Pictures are to be left out. Copy exactly, and only, the lines from the start of the entries below to the line with "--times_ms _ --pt", both included.

▶ Supplied data:
________
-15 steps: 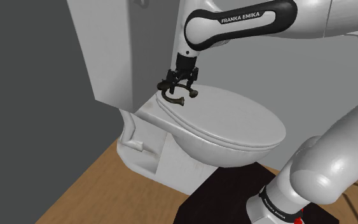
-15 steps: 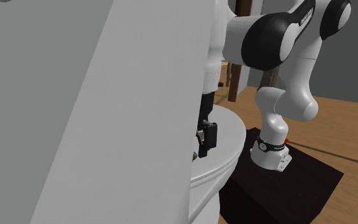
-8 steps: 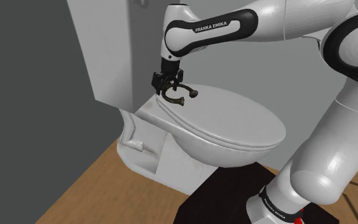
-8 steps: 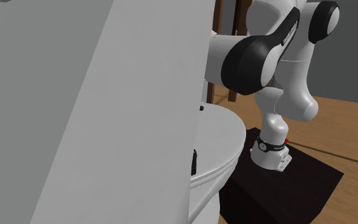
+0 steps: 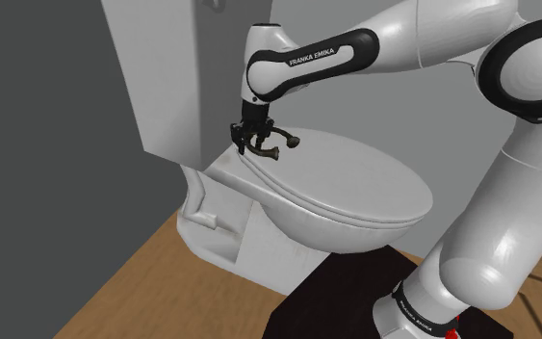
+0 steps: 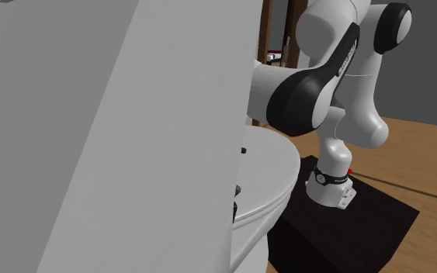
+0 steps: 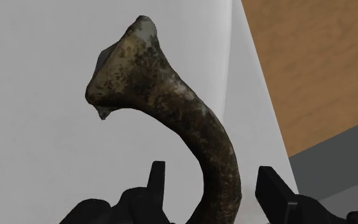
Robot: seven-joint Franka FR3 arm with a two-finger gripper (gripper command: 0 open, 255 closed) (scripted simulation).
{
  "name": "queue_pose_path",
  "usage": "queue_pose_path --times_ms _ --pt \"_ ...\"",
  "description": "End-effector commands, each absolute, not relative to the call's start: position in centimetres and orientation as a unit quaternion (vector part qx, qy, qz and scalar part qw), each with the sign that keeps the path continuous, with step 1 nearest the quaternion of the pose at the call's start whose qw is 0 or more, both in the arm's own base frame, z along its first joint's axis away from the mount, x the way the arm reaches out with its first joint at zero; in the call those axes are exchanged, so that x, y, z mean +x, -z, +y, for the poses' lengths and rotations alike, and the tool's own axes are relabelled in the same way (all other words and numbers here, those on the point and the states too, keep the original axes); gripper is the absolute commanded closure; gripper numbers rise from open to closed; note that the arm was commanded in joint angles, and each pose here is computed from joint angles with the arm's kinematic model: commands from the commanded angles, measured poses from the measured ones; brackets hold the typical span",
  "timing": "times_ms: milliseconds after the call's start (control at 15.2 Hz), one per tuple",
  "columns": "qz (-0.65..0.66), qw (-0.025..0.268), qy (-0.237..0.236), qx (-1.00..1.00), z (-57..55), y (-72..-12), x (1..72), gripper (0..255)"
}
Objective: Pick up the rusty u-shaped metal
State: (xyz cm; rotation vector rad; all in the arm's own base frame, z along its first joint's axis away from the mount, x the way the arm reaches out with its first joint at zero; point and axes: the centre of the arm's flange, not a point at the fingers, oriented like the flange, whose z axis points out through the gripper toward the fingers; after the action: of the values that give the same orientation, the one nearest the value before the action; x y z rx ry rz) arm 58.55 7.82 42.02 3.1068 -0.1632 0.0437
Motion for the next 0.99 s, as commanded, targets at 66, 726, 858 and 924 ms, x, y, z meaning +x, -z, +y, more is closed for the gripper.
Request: queue_pose_path --times_ms 66,726,858,924 --pt "-0.052 0.015 -0.014 0.998 7.8 -41.9 58.6 255" --pt "-0.052 0.015 -0.014 0.998 7.8 -43.5 58.5 255" --pt "-0.052 0.015 -0.014 0.998 7.8 -44.5 58.5 255" --pt "-0.052 0.015 -0.014 0.998 7.8 -45.1 58.5 255"
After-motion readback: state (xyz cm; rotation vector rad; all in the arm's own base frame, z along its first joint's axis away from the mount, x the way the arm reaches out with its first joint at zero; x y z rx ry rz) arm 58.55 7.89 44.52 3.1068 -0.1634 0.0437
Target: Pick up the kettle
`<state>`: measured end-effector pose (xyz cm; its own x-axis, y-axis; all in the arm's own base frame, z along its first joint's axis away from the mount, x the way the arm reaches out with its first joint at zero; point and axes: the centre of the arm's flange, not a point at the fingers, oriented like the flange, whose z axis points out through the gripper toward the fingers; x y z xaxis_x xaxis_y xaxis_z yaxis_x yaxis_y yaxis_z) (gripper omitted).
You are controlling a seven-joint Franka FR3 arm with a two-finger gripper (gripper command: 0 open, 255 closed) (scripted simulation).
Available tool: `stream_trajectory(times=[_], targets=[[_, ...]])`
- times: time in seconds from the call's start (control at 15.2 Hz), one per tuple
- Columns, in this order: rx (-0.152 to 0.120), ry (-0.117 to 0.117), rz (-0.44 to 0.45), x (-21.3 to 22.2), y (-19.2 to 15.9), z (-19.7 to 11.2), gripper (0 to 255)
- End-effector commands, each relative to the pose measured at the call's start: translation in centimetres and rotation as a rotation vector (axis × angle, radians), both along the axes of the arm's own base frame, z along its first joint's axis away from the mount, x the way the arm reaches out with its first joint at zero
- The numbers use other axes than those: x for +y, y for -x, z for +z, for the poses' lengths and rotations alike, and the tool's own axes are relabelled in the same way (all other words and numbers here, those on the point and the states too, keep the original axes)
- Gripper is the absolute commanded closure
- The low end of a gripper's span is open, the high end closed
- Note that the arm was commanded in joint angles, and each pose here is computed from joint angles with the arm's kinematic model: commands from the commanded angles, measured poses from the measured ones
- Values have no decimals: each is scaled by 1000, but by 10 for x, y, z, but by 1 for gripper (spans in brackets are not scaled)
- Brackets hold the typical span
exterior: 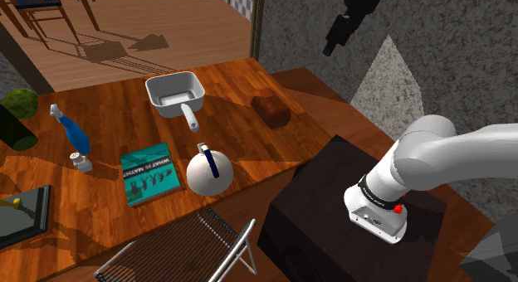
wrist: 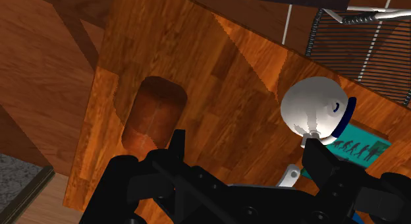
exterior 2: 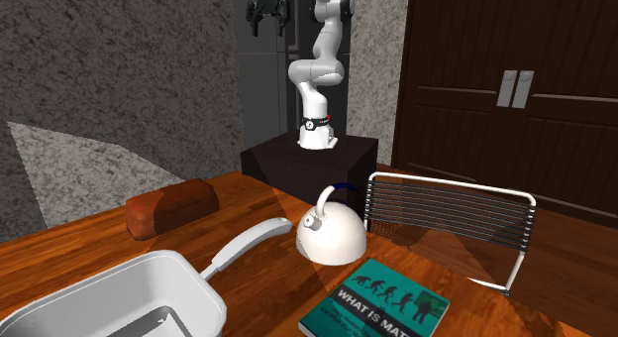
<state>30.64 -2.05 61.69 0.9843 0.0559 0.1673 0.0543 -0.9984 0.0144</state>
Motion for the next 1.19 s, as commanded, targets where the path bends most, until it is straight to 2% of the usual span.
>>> stream_trajectory(times=[0.0,1.12], targets=[[0,0,0,0,0,0,0],[35,4,-157,153,-83,-148,0]])
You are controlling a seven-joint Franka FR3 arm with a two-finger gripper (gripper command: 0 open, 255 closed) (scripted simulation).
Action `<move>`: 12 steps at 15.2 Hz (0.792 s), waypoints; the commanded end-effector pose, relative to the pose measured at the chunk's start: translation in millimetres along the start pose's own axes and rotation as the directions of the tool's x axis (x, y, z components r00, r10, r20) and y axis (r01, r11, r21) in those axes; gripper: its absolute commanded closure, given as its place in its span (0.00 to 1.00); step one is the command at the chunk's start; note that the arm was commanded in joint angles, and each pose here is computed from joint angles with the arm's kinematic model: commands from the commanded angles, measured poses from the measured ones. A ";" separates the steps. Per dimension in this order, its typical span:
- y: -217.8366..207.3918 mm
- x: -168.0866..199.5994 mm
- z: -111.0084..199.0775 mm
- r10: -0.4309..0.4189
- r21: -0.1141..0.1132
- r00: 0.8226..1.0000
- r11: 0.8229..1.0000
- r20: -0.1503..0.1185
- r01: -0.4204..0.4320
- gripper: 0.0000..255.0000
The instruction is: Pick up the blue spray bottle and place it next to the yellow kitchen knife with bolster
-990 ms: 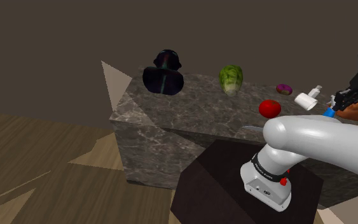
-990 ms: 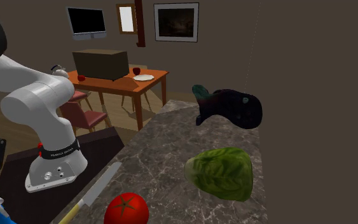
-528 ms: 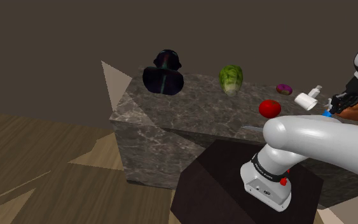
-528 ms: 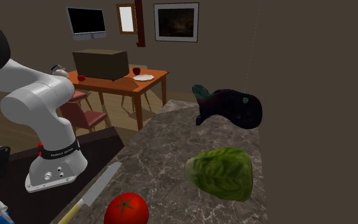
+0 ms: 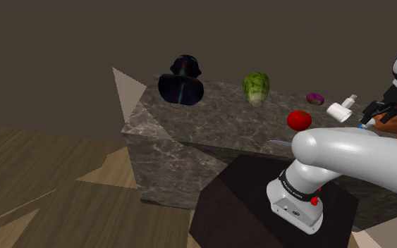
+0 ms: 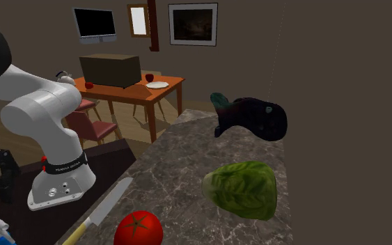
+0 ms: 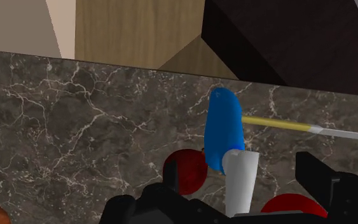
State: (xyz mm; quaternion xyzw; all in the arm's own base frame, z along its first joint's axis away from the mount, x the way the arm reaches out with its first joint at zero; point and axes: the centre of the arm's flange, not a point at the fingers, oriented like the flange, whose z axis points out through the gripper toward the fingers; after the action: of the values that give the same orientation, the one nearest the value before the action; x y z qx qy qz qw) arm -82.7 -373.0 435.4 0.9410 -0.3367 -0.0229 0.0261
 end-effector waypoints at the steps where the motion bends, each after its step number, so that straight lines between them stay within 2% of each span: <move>1: 0.0 0.0 0.0 0.000 0.000 1.000 1.000 0.000 0.000 0.00; 5: 0.0 0.0 -50.0 0.000 0.000 1.000 1.000 0.000 0.000 0.00; 12: 0.0 0.0 -50.0 0.000 0.000 1.000 1.000 0.000 0.000 0.00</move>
State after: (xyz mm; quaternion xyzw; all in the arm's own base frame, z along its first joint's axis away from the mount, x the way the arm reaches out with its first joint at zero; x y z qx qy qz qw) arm -79.7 -371.3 485.2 0.9410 -0.3367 -0.0229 0.0261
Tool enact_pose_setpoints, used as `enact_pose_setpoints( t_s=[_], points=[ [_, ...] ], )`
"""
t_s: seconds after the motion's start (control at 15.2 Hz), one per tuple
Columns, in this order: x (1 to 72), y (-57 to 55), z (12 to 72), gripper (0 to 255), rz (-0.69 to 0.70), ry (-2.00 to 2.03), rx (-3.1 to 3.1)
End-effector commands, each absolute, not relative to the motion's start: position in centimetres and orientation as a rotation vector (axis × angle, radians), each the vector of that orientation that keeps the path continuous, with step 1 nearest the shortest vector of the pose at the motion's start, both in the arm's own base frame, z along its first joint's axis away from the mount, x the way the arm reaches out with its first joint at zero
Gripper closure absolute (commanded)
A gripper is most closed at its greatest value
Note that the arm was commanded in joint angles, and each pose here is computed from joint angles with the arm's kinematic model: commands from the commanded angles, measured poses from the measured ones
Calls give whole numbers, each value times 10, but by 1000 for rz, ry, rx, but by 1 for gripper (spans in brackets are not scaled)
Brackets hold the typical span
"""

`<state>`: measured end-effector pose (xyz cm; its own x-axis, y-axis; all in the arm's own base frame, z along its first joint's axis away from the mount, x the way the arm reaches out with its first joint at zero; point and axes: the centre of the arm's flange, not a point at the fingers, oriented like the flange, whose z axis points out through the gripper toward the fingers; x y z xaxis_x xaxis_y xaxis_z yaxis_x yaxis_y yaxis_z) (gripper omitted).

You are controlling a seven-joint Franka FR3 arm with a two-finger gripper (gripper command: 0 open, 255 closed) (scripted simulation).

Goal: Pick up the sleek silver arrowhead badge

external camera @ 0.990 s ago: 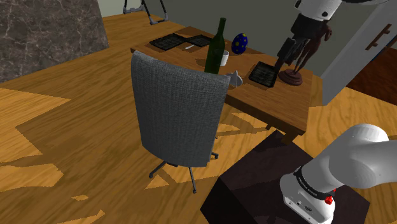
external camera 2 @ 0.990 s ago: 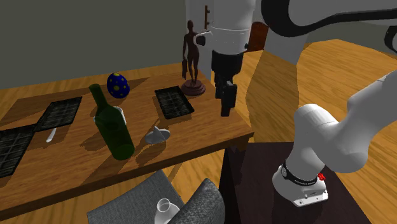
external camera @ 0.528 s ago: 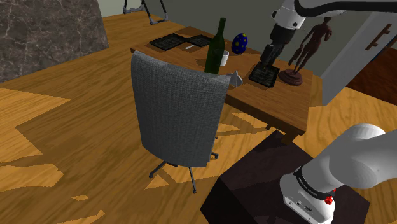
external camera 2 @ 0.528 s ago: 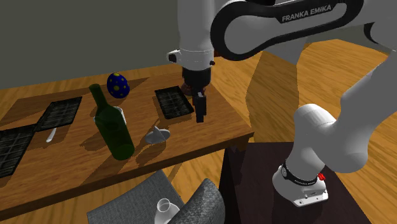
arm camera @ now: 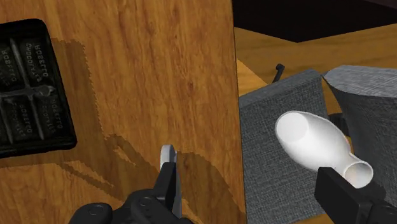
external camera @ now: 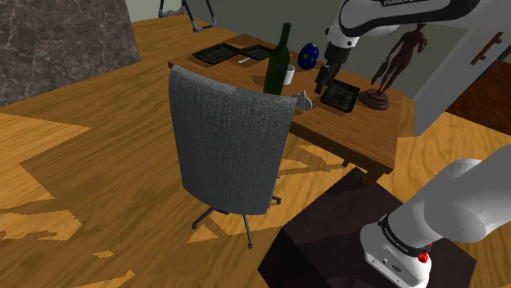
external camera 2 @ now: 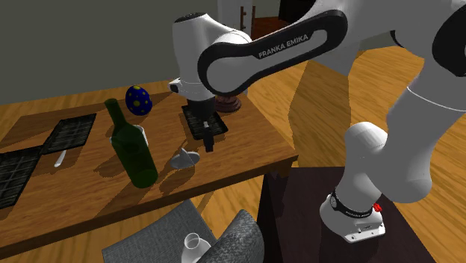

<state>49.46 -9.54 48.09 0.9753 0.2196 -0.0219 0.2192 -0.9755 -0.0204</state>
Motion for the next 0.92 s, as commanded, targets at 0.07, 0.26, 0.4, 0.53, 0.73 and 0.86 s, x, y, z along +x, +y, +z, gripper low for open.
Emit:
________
▶ Your solution:
-15 steps: 
-15 steps: 
-8 steps: 
-8 steps: 
+0 steps: 
+0 steps: 
+0 steps: 
Robot: seven-joint Franka FR3 arm with a two-finger gripper (gripper command: 0 open, 255 closed) (scripted simulation).
{
  "name": "queue_pose_path",
  "usage": "queue_pose_path --times_ms _ --pt \"_ ...\"",

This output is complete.